Love You More: A Novel
“What do you mean by ‘in a mood’?”
“Personal trainer said he seemed darker, temperamental. She’d asked a couple of times, guessing trouble on the home front, but he wouldn’t comment. For what it’s worth, that makes him something of a novelty. Apparently, most clients pour out their souls while working out. Go to a gym, enter a confessional.”
D.D. perked up. “So something was on his mind, but Darby wasn’t talking about it.”
“Maybe he discovered his wife was having an affair,” Neil commented from the back. “You said when he returned, meaning, he’d just left his wife all alone for sixty days.…”
“In addition to the rec room on the ship,” Phil spoke up, “there’s a computer room for the crew. I’m working on the warrant now to get copies of all of Darby’s ingoing and outgoing e-mail. Might find something there.”
“So Tessa meets another man,” D.D. mused, “decides to off her husband. Why homicide? Why not divorce?”
She posed the question generally, a challenge to the room.

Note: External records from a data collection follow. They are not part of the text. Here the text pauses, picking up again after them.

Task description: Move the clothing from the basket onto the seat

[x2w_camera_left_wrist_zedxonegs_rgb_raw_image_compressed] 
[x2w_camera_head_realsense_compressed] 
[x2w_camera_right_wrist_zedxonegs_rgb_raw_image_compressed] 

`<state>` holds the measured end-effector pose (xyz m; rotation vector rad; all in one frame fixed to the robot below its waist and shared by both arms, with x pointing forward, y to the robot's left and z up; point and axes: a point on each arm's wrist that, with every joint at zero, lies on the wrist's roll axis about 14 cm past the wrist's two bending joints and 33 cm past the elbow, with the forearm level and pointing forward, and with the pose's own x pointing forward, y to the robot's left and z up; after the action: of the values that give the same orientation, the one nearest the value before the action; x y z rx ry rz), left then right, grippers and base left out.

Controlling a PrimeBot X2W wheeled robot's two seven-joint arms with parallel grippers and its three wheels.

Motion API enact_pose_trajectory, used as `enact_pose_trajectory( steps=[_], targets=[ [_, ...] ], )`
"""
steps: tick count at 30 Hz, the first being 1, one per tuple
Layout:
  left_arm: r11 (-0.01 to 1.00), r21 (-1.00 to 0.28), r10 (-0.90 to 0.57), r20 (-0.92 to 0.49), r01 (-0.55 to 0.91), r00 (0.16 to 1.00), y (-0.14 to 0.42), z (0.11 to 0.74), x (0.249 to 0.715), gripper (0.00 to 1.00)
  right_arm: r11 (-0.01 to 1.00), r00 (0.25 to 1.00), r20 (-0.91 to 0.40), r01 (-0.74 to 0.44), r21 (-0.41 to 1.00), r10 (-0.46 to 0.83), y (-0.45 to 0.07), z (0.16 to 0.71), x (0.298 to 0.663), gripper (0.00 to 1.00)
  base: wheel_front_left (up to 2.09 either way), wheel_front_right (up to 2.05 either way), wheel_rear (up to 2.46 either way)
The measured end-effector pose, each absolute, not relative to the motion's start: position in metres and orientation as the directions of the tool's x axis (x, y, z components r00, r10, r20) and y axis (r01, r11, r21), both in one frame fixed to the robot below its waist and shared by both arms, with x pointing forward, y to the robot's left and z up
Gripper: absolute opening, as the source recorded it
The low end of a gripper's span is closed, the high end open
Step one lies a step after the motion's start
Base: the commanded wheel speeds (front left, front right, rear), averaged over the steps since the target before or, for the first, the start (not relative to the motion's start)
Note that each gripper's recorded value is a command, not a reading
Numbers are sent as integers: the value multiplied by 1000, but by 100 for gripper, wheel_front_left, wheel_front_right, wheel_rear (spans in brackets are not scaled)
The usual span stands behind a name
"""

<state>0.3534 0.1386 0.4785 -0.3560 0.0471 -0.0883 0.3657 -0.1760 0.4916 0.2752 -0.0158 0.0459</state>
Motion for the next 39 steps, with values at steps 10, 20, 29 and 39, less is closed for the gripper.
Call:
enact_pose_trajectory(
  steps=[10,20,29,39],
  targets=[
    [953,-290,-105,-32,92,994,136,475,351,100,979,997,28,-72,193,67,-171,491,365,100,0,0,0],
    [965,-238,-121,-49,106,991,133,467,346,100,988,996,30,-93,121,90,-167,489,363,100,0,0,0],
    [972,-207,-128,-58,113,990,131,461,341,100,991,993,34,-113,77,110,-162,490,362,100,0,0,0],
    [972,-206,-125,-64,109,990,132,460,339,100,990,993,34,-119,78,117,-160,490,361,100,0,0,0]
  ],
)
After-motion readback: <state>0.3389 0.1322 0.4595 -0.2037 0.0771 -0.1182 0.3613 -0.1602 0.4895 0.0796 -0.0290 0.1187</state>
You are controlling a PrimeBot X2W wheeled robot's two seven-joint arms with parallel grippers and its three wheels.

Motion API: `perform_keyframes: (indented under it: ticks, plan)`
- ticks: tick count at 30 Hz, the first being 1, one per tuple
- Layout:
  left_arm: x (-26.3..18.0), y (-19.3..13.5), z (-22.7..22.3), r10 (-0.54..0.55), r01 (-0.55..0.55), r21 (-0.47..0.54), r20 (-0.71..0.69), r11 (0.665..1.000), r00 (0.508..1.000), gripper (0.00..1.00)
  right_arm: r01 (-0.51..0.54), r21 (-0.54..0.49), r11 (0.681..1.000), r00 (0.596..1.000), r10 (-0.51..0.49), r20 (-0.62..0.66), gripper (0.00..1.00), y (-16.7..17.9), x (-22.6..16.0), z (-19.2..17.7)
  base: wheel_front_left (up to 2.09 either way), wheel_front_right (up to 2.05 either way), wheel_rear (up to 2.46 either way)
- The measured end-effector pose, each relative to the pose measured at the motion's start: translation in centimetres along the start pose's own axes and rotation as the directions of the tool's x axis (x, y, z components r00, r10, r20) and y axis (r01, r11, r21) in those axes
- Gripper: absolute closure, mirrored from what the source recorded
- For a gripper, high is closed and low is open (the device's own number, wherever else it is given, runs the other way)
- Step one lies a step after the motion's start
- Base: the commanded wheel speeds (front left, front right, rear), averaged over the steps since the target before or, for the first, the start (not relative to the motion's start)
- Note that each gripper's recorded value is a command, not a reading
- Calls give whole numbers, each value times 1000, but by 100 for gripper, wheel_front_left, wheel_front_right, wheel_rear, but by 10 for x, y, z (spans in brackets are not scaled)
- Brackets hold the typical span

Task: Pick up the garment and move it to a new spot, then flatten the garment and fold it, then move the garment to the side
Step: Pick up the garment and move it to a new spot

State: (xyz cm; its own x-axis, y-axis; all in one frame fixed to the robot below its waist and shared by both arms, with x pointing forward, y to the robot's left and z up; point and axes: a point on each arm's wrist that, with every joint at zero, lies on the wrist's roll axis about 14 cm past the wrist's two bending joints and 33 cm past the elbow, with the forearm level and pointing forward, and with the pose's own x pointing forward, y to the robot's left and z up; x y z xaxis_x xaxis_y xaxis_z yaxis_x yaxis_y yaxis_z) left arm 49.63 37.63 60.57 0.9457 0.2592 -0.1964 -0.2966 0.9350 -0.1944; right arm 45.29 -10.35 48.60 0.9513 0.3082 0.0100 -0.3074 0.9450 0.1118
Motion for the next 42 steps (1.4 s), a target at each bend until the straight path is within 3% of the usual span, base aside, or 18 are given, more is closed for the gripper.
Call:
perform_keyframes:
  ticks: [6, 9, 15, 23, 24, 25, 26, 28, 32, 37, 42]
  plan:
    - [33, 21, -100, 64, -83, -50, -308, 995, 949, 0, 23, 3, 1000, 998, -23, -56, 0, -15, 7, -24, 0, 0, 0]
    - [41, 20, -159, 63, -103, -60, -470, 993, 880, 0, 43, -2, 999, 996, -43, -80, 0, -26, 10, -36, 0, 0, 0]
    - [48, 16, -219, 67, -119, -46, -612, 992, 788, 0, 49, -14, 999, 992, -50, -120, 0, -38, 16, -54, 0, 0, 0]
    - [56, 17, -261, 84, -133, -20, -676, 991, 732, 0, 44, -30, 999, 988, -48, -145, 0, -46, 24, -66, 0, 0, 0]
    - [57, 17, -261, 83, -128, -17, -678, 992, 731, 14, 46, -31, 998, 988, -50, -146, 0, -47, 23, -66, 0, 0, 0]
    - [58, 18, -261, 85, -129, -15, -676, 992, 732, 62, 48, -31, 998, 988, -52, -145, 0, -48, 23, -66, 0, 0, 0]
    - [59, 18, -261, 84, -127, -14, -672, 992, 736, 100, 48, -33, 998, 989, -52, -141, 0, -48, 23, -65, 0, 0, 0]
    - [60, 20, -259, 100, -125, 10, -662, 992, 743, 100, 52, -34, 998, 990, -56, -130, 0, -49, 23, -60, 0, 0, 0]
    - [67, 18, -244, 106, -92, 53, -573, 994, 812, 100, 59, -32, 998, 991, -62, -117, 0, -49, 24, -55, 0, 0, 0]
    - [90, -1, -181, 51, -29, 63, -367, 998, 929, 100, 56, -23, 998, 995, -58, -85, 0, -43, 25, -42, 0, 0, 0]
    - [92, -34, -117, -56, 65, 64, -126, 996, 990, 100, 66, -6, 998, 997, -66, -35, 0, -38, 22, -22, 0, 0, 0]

“Life insurance,” an officer spoke up.
“Expediency,” said another. “Maybe he threatened to fight a divorce.”
“Maybe Darby had something on her, threatened to make trouble if she divorced him.”
D.D. wrote down each comment, seeming particularly interested in the third bulletin. “By her own admission, Tessa Leoni is an alcoholic, who’d already killed once when she was sixteen. Figure if that’s what she’s willing to admit to, what isn’t she willing to say?”
D.D. turned back to the group. “Okay, then why kill her daughter? Brian’s a stepdad, so he doesn’t have grounds to challenge for custody. It’s one thing to end a marriage. Why kill her own kid?”
Room was slower with this one. Of all people, it was Phil who finally ventured an answer: “Because her lover doesn’t want kids. Isn’t that how these things work? Diane Downs, etc., etc. Women kill their children when their children are inconvenient for them. Tessa was looking to start a new life. Sophie could not be part of that life, so Sophie had to die.”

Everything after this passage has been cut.